Forty-five minutes later, and with several smelly rotten limbs hanging around our little vegetable patch, we finally get to picking some of the crops ready for supper—after washing our hands in a stream. Apparently Dogbane is poisonous; good thing I didn’t need to lick my fingers or anything. My rhubarb managed to survive, though it’s not quite ready to be picked yet; but we manage to pull some potatoes and carrots and onions.
We’re about ready to go when I hear movement from over the hill toward the hub, and curiosity gets the better of me. I creep over to the edge and look down on the hub. It’s bigger than I thought it would be, with a curved roof and large windows. It’s painted white near the top, with wood paneling along
the bottom to help it blend into the surroundings. Outside it are a couple of trucks with several people climbing out. They all have guns, from what I can tell, and I realize that these must be the Forgotten.

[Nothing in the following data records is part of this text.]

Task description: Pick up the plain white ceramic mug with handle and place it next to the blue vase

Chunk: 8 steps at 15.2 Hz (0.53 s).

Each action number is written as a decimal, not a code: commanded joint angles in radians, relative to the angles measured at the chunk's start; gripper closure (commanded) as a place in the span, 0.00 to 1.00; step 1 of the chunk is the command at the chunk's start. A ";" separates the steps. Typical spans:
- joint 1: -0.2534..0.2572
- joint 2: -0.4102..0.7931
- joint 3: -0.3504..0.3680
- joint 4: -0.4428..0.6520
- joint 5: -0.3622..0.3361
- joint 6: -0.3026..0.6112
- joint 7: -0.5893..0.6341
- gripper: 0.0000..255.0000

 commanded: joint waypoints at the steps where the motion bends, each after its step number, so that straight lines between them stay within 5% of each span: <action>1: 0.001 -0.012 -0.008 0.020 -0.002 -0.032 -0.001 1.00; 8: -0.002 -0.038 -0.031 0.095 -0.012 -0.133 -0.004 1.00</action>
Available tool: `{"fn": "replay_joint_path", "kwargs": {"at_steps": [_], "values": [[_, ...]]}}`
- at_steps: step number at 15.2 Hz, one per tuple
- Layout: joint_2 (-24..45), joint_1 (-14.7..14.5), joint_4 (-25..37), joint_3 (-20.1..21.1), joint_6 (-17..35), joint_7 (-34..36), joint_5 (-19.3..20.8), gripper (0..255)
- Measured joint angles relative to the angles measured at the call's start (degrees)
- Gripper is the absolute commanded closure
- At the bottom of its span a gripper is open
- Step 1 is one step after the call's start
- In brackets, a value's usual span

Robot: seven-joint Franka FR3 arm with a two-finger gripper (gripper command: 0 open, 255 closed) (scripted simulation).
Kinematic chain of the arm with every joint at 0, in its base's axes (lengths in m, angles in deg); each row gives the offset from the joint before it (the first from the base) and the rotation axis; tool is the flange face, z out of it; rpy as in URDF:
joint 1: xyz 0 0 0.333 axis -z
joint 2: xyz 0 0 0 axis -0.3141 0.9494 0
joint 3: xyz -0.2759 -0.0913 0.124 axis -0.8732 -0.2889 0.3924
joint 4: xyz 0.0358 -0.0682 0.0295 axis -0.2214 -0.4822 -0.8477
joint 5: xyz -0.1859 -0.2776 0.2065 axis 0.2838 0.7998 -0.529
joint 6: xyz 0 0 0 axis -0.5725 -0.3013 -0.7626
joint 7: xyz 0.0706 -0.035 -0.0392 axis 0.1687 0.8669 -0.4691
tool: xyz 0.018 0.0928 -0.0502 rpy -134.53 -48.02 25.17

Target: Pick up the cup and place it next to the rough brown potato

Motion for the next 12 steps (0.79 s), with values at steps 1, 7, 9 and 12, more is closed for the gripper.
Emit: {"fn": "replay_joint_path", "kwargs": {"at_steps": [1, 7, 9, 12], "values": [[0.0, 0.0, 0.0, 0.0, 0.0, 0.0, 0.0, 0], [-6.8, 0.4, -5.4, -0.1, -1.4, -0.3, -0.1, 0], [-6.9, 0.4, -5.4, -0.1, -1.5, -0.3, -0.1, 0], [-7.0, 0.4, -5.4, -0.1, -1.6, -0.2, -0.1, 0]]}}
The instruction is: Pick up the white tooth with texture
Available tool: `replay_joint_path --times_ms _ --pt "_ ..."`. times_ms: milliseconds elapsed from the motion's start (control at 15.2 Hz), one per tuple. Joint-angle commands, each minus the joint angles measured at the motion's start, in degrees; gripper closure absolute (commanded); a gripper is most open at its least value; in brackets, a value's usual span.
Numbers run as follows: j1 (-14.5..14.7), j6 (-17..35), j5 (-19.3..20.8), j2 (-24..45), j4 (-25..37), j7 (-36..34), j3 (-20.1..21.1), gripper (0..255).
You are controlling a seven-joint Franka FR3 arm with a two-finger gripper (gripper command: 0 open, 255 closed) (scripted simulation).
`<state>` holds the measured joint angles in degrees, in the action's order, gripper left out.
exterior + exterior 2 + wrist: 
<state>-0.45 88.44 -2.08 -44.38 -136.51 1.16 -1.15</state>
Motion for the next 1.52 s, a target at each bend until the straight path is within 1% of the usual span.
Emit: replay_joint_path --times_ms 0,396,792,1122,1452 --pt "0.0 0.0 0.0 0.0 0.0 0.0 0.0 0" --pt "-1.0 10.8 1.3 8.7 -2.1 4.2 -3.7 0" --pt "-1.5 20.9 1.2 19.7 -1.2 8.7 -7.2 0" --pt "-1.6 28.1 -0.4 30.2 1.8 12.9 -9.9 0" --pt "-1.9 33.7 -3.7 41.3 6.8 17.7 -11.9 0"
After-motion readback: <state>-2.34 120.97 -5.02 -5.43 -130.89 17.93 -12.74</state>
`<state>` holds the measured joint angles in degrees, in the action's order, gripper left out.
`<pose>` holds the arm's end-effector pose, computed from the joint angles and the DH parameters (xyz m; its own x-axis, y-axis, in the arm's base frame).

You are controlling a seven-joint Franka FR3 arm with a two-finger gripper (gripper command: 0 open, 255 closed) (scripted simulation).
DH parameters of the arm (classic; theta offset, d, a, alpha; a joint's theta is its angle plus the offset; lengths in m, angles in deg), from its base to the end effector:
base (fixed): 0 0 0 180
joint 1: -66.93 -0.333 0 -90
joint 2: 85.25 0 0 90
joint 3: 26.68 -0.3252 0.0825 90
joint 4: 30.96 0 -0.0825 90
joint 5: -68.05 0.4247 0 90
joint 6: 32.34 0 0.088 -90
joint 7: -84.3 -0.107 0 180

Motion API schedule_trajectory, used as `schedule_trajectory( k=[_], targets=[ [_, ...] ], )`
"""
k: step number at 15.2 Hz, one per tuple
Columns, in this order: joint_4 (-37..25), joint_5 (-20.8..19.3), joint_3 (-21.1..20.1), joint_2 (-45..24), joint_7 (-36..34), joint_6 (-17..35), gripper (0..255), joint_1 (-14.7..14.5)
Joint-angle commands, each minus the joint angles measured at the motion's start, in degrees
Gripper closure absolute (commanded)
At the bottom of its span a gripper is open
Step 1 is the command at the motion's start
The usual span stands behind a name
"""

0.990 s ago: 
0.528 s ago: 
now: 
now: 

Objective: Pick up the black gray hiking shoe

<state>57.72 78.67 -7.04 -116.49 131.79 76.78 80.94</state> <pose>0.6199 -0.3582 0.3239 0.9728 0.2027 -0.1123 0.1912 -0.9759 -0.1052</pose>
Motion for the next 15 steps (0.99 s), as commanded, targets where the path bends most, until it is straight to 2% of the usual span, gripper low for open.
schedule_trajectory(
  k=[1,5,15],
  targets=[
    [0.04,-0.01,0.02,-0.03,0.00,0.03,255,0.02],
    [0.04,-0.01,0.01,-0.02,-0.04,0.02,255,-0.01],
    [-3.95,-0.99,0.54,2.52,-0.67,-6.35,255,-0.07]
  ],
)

Duncan grabs the back of my shirt and drags me backwards, and I only just stop myself from yelping loudly.
“What?” I snap.
“Get away from there. We need to get back to the group, quickly.” He picks up his basket and knife, and climbs back down the little incline.
I tut, and turn back to see what the Forgotten are going to do. I creep up as high as I can on the little hill, but keep myself low to the ground as I peek over. My breath catches when I see them dragging a deader off the back of the truck. It’s shackled with its arms behind its back, and a long pole to its neck to keep it at a distance. It’s more horrifying that, even from this distance, I can see that it’s a newish deader. The clothes are filthy, but still intact; its skirt flaps around its ankles, but its feet are empty of shoes.
One of the men uses what looks like a length of rope to whip the deader’s back, and they all give loud, guttural roars of laughter as the deader tries to turn around. It’s clearly not hurt, but it sure looks pissed off; even from this distance I can hear it growling like a fucking bear. I shudder and start to turn away when another man approaches the deader, a long pole in his hand. While the deader is still looking behind it, the man reaches out with the pole, stabbing it into the deader’s abdomen. Smoke rises from the end of the pole buried deep in the deader, and as I strain my ears I can hear a strange buzzing noise. The deader turns back to look at the man. Ignoring the pole inside it, it tries to reach its hands forwards for the man holding what I now comprehend as a zapper of some sort.